Ce qui la porte, dit-elle, ce sont les livres, comme toujours, ceux des philosophes, de Jean-Luc Nancy, du jeune Baptiste Morizot dont elle a beaucoup offert Manières d’être vivant. Récemment, elle a aimé Croire aux fauves de la jeune anthropologue française Nastassja Martin.

C’est l’histoire vraie de Nastassja qui tombe sur un ours dans une forêt du nord de la Sibérie. Il ferme sa gueule sur son visage, mais elle parvient, d’un coup de couteau, à le repousser.
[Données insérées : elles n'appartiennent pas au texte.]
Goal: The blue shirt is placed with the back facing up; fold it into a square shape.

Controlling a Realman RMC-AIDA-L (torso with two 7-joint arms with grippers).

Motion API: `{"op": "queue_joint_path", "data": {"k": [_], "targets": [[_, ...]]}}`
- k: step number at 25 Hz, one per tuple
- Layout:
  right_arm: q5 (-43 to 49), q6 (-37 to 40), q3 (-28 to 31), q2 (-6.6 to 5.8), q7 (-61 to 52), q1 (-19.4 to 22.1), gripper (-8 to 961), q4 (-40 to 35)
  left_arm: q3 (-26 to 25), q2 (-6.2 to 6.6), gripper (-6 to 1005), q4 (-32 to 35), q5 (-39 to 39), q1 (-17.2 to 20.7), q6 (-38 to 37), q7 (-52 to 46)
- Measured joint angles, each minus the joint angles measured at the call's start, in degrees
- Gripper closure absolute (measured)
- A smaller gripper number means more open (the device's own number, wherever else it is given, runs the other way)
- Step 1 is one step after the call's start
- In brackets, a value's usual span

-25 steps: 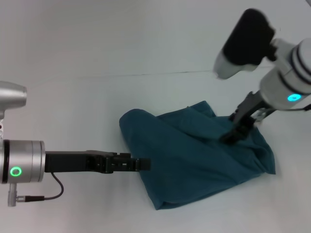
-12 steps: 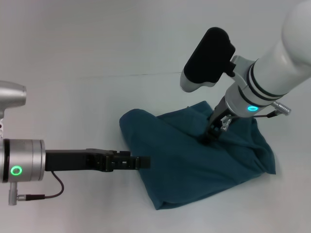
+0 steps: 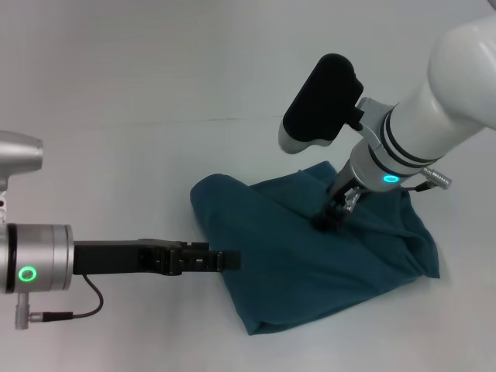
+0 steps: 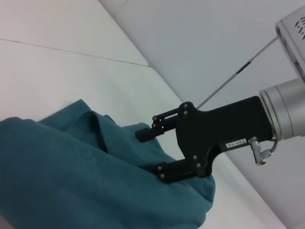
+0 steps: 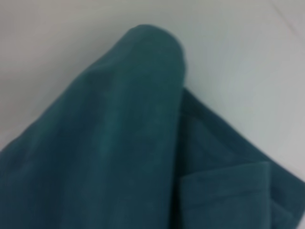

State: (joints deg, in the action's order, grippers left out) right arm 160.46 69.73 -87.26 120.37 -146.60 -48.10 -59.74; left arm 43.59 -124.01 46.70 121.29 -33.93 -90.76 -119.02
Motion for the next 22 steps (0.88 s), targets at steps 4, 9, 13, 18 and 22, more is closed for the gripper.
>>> {"op": "queue_joint_path", "data": {"k": [4, 9, 13, 18, 22], "targets": [[2.3, -1.7, 0.0, -0.09, -2.1, 0.0, 334, 0.0, 0.1, -0.01, 49, -0.2, 0.0, 0.0, 0.3, 0.0], [3.0, -2.3, -0.1, -0.04, -2.7, 0.0, 340, 0.0, 0.2, -0.11, 49, -0.3, 0.0, 0.0, 0.4, 0.0], [2.5, -1.7, -0.2, -0.05, -2.6, -0.3, 345, 0.3, 0.1, -0.11, 49, -0.3, 0.0, 0.0, 0.5, 0.0], [2.6, -1.5, -0.1, 0.0, -3.1, -1.4, 353, 2.5, 0.1, -0.09, 50, -0.3, 0.0, 0.0, 0.5, 0.0], [2.5, -2.1, 0.2, -0.1, -3.4, -1.4, 360, 3.2, 0.1, -0.07, 50, -0.5, 0.0, 0.0, 0.7, 0.0]]}}
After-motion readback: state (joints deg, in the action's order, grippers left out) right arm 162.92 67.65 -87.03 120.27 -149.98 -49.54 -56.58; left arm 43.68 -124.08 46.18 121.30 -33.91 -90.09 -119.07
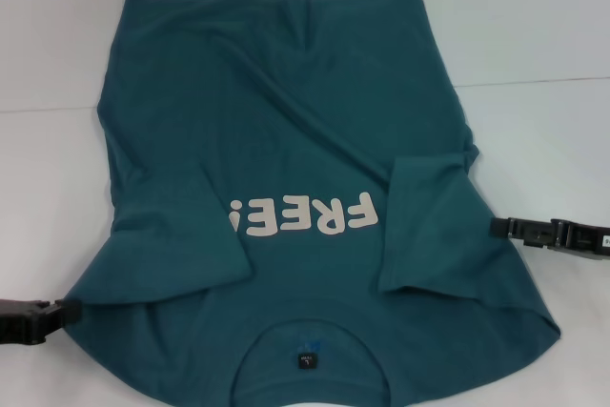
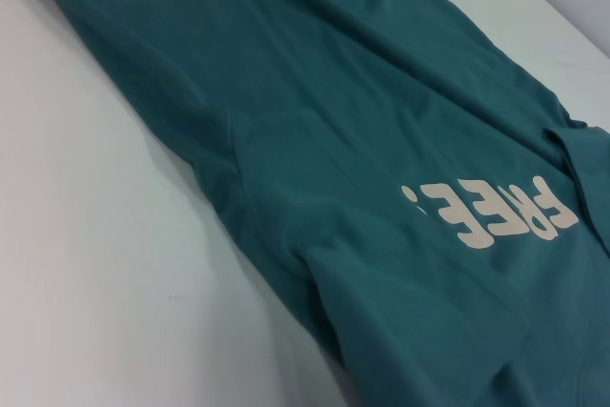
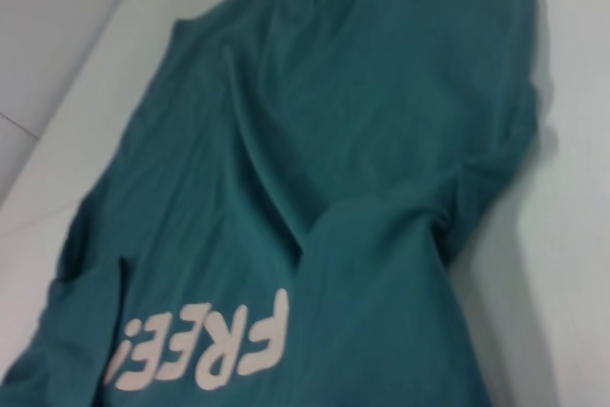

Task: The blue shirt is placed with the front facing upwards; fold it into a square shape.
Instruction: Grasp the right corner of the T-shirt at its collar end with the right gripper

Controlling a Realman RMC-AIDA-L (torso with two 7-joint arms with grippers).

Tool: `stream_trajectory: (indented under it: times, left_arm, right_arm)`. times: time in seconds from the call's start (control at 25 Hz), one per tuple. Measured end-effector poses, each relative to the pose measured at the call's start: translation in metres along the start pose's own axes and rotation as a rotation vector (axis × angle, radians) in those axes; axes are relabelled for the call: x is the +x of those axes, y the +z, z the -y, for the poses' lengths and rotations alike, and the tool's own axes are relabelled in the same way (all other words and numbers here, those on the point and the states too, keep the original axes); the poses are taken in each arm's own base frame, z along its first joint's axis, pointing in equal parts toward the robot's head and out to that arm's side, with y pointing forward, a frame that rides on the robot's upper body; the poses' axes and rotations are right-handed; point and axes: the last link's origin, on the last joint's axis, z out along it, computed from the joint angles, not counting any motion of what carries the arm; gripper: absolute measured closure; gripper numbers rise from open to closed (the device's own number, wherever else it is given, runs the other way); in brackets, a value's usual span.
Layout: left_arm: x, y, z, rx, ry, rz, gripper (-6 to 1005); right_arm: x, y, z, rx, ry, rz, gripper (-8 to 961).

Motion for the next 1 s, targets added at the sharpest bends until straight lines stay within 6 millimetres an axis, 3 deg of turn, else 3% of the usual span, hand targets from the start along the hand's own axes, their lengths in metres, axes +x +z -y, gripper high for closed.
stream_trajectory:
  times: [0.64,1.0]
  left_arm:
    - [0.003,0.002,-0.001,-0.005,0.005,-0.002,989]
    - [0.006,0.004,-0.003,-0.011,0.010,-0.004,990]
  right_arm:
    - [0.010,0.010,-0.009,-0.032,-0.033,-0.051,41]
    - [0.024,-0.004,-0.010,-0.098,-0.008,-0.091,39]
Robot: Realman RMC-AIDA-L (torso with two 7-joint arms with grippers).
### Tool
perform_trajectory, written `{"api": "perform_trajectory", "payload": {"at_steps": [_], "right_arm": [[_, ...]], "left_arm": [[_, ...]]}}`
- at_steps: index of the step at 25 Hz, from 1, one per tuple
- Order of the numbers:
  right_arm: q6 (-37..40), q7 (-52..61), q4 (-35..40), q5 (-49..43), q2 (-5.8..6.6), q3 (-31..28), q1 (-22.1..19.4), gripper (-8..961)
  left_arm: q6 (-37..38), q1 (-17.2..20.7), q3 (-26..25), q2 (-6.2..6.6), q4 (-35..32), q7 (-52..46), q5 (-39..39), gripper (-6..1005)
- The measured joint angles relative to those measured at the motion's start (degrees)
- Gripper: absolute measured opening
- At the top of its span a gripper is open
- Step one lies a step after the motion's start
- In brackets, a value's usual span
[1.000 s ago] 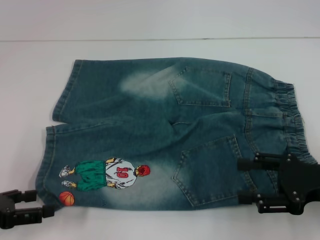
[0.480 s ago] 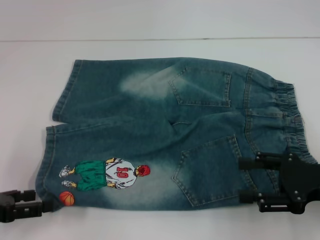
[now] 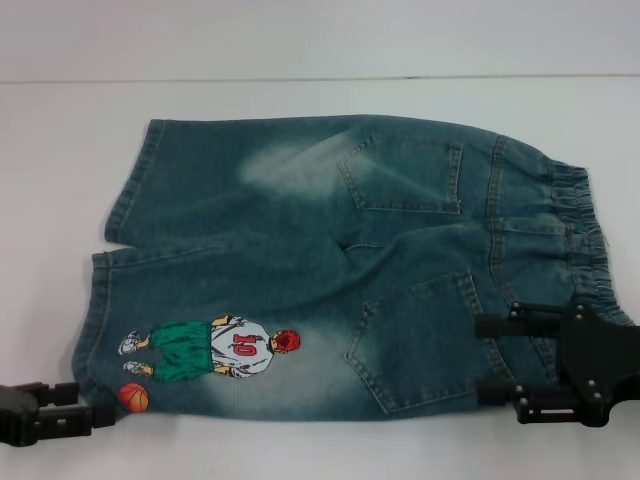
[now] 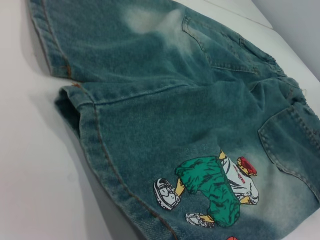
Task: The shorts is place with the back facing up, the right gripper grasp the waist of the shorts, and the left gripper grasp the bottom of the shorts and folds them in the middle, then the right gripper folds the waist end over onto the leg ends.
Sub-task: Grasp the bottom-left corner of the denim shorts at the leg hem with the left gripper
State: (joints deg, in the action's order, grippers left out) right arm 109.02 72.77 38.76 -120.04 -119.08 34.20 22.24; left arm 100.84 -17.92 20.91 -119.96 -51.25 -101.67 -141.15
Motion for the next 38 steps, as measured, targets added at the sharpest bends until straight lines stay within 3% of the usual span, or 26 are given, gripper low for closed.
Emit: {"api": "perform_trajectory", "payload": {"at_steps": [27, 38], "right_arm": [[-0.03, 0.0, 0.0, -0.04, -0.18, 0.03, -0.14, 749], [-0.12, -0.03, 0.0, -0.02, -0.18, 0.06, -0.15, 737]], "left_arm": [[-0.22, -0.78, -0.27, 0.4, -0.3, -1.39, -3.19, 874], [-0.48, -2.02, 0.12, 0.0, 0.04, -1.43, -3.37, 863]]}}
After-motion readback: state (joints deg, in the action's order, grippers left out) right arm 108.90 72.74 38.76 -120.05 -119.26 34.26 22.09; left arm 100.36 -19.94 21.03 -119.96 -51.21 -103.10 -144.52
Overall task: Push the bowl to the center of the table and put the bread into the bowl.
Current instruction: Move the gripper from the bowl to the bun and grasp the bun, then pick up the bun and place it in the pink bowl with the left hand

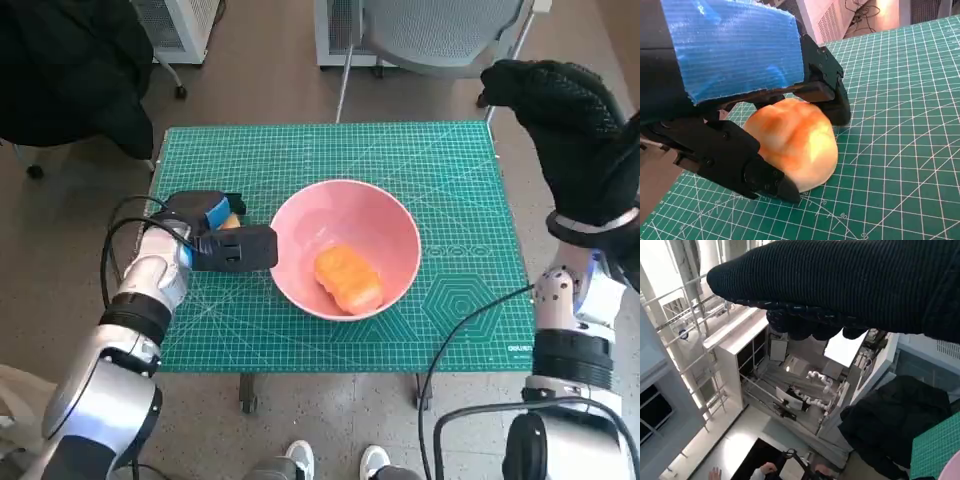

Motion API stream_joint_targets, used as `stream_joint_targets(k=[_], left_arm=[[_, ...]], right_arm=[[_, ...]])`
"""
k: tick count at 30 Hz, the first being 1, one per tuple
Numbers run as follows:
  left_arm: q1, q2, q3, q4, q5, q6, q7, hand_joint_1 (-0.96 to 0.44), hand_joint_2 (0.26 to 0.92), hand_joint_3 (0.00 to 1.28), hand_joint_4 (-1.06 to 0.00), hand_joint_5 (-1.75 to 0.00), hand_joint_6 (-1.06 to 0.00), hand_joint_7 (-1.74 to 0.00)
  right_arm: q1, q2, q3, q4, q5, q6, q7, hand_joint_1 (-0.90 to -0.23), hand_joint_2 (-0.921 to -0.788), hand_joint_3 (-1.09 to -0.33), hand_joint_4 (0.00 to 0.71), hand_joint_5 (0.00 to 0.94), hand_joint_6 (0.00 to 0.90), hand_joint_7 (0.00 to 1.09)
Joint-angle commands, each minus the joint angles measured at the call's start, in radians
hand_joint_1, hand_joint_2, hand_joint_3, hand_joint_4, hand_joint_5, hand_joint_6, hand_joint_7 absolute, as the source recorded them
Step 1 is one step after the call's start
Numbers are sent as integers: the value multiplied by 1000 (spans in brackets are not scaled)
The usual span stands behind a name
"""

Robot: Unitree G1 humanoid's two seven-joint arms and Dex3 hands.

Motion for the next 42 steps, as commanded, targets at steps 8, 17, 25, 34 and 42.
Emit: stream_joint_targets(k=[8, 17, 25, 34, 42], left_arm=[[-15, 54, 21, -95, -35, 53, -68, 1, 920, 123, -598, -1308, -598, -1154], [62, 134, 68, -369, -50, 91, -102, 1, 920, 123, -603, -1339, -601, -1110], [157, 219, 136, -652, -47, 110, -121, 1, 921, 111, -585, -1422, -670, -969], [239, 272, 208, -955, -22, 162, -177, 2, 920, 77, -633, -1385, -704, -918], [278, 273, 249, -1164, -4, 182, -224, 2, 915, 37, -729, -1183, -689, -1039]], right_arm=[[15, 1, 11, 8, -11, 15, -16, -729, -921, -748, 230, 0, 286, 2], [11, 7, 22, 8, -13, 17, -22, -723, -921, -748, 228, 0, 285, 2], [4, 9, 27, 14, -11, 24, -20, -723, -921, -748, 228, 0, 285, 2], [-8, 6, 28, 28, -6, 28, -11, -732, -921, -739, 234, 3, 289, 3], [-20, 8, 31, 39, -3, 28, -5, -746, -921, -737, 236, 3, 291, 4]])
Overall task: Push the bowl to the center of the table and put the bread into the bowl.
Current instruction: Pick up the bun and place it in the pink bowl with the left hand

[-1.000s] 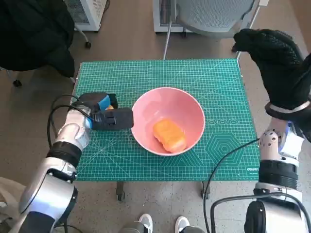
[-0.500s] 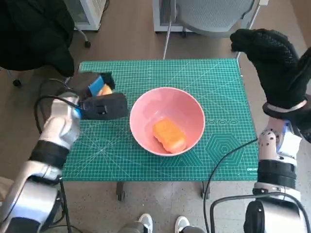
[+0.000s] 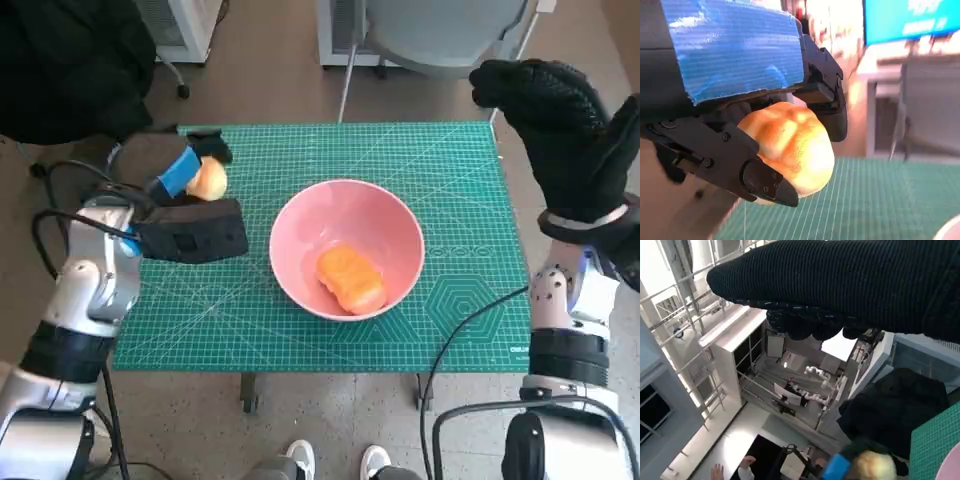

Défigurée, elle sonde ce territoire où l’humain et l’animal s’aspirent mutuellement. Mathilde la dissidente cherche de ce côté-là les matières de sa liberté. En cigale qui danse pour chasser le spleen de l’époque.


Profil

1959 Naissance à Mulhouse. Elle passe son enfance au Maroc.

1994 Elle prend la direction du Centre national chorégraphique de Montpellier.

2005 Elle déterre ses racines bourgeoises dans «La Place du singe», aux côtés de l’écrivaine Christine Angot.

2008 Elle cosigne avec La Ribot «Gustavia», duo burlesque présenté à la Comédie de Genève.

2013 Elle dirige le Centre national de danse à Pantin.